『逃げるんだな、お前は。あんなに慕っている妹を置いて。そうやってカンタンに、裏切るんだな』
──うるさい…
『重荷になったんでしょ? 価値観なんて、大事なものなんて人それぞれだよ。ホントは一番よく解ってるんでしょう? だけど自分もそうだなんて認めたくないから、だからおれを否定したんだ。生きる為に、自分の為に、要らないものをあっさり切り捨てられるおれが、ホントは羨ましいんでしょう?』
ちがう、オレは。
切り捨てていいものなんてなにひとつ無いと思ってた。
そんな理不尽、受け入れられるはずがなかった。
それを受け入れたら、ゆいは──
『アンタが一番、中途半端ね。自分の弱さを知ろうともしない』
────ちがう…!
ちがうのは、否定したいのは、受け容れられないのは、こんな理不尽じゃなく。
──こんなにも弱い、オレ自身だ…
ゆいを置き去りにして逃げた自分。
そんな自分を決して認められなかった。
一番大事だと思っていたものを、守れなかった自分を…オレは一番、許せなかった。
…まだゆいが生まれる前。
クラスでも学校からも孤立していたオレが名前を呼ぶのは…アイツらだけだった。
オレ達の関係を、友達なんて呼ぶにはあまりにも希薄で、時折言葉を交わす程度で。
一緒にいる時間が長いワケじゃないのに、共通点なんか何もないのに。
オレたちはどこか似ていた。
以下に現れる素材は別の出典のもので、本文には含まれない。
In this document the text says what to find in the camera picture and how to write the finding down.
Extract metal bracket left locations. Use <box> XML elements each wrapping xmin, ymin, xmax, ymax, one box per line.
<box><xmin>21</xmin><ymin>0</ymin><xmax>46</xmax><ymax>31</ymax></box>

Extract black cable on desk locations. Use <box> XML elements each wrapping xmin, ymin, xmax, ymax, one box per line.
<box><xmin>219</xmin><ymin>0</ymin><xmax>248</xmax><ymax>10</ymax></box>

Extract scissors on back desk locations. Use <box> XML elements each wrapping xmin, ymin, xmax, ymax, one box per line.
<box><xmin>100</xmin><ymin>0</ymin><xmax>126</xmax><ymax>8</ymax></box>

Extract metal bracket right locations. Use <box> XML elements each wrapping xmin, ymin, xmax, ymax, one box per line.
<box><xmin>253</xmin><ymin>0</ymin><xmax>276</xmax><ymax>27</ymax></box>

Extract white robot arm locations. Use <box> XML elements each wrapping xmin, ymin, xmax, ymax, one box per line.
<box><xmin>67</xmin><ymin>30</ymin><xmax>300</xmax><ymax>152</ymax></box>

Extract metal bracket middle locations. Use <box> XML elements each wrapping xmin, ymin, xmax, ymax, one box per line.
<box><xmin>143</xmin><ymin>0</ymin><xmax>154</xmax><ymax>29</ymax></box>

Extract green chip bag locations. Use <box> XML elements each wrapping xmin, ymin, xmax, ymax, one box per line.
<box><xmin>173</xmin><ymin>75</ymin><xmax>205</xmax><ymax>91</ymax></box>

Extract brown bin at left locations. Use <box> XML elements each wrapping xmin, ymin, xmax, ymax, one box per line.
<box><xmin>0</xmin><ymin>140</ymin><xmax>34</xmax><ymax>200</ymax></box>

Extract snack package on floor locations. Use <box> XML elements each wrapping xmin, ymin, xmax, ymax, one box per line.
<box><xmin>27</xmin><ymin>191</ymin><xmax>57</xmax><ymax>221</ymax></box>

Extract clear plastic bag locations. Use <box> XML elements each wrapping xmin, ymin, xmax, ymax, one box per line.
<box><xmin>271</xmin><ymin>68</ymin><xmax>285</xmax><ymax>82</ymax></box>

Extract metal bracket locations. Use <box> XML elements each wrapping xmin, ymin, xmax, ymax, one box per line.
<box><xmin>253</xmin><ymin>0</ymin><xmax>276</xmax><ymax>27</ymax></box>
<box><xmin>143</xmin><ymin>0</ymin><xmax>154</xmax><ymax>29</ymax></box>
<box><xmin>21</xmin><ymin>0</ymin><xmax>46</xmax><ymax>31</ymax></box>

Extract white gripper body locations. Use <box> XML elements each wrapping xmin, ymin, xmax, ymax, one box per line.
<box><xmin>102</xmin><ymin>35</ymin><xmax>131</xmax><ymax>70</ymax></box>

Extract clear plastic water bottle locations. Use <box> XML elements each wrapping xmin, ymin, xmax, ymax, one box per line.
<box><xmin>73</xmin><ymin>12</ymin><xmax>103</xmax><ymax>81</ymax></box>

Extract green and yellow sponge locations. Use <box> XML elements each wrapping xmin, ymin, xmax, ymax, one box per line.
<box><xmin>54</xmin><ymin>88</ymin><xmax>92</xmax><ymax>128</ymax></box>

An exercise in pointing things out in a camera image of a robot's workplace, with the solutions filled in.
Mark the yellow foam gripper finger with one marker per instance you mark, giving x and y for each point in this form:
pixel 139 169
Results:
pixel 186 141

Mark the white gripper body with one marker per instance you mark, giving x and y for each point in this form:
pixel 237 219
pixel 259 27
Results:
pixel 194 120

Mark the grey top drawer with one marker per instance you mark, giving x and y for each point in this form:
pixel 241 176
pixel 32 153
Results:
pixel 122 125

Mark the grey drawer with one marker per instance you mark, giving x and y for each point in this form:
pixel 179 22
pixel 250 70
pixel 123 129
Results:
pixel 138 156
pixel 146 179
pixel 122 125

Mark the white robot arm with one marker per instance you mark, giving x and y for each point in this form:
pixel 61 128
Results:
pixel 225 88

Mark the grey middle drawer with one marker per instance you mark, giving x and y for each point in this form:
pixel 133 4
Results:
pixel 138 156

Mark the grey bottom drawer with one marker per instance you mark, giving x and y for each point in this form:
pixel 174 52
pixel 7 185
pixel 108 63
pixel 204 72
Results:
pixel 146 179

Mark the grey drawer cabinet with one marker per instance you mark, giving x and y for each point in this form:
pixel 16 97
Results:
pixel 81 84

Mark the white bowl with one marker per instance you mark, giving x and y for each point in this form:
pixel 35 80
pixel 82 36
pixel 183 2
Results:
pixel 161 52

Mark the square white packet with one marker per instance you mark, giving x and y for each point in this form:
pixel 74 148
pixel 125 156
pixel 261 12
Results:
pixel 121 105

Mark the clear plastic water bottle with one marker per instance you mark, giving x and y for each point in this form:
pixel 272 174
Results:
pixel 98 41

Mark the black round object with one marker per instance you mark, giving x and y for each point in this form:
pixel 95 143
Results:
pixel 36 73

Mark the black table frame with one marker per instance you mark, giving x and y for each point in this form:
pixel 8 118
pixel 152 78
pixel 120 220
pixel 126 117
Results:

無意識にそう感じていた。
他人から一定の距離を保ったまま、学校でも、外でも、家でも。
どこか居場所を見失いながら。
ずっとなにかを探していた。
リオも、アオも、――そしてオレも。
いつもひとりだった。
いつからかはもう殆ど覚えていないけれど、周りの他人よりは近い存在だと、そう思っていた。
だからオレの名前を忘れたリオを許せなかった。
冷めた目でしか見なくなったアオとは関わる気すらなかった。
アイツらと関わることなんてもう一生無いと、そう思っていた。
――なのに。
オレ達は何故かこの不可思議な世界で共に過ごし、一時の呼び名を呼び合っている。
一緒にいる気なんか無かった。とにかくはやく帰りたくて戻りたくて、アイツらと関わるなんてゴメンだったのに。
それでも帰る為には、同じ道を往くしかなく。一緒に居るしか、なくて。
こんな場所にくるまで、一切関係を絶っていたのに。
すべて捨てたはずなのに。
───どうしてオレ達だったんだろう。
遠くでライオンの咆哮(こえ)が聞こえた気がした。